* [Work instruction]: Please copy all of the entries exactly, but drop every picture.

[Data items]
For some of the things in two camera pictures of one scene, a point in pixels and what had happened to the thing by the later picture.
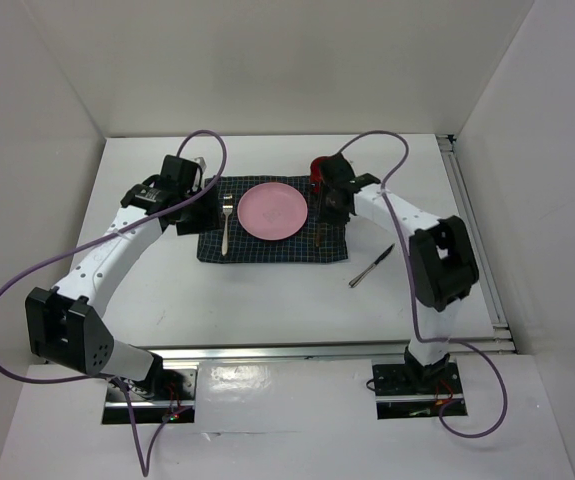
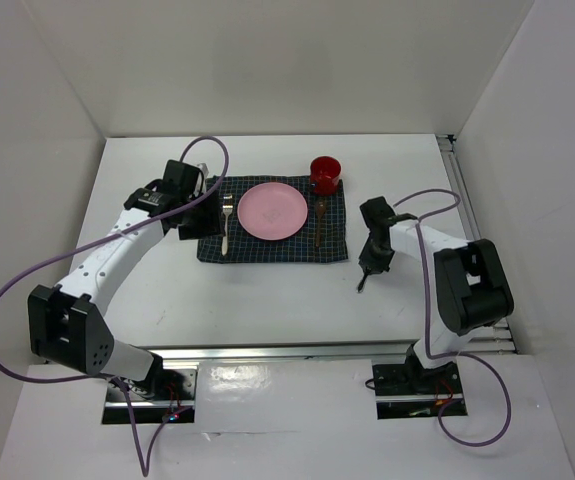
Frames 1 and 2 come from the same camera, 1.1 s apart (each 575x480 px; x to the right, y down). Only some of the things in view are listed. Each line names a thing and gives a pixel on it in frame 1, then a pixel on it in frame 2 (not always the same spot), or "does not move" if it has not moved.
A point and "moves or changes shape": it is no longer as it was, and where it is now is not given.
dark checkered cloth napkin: [311, 243] does not move
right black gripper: [329, 216] to [377, 266]
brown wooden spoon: [318, 228] does not move
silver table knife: [362, 274] moves or changes shape
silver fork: [227, 207] does not move
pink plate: [272, 211] does not move

* [Response below]:
For some of the things in two camera pictures of one scene, a point in pixels and what had happened to the thing by the later picture.
Frames 1 and 2 come from the same camera, 1.1 s apart (each 575x480 px; x to the right, y down). Only some of the things in view are listed. Each line names a thing and gives a pixel on it in frame 1, then a pixel on it in frame 2 (not always the same spot), or "does not move" if it has not moved.
A point and "moves or changes shape": it is no longer as it was, and where it is now is not given.
dark checkered cloth napkin: [311, 243] does not move
right black gripper: [329, 216] to [377, 266]
brown wooden spoon: [318, 228] does not move
silver table knife: [362, 274] moves or changes shape
silver fork: [227, 207] does not move
pink plate: [272, 211] does not move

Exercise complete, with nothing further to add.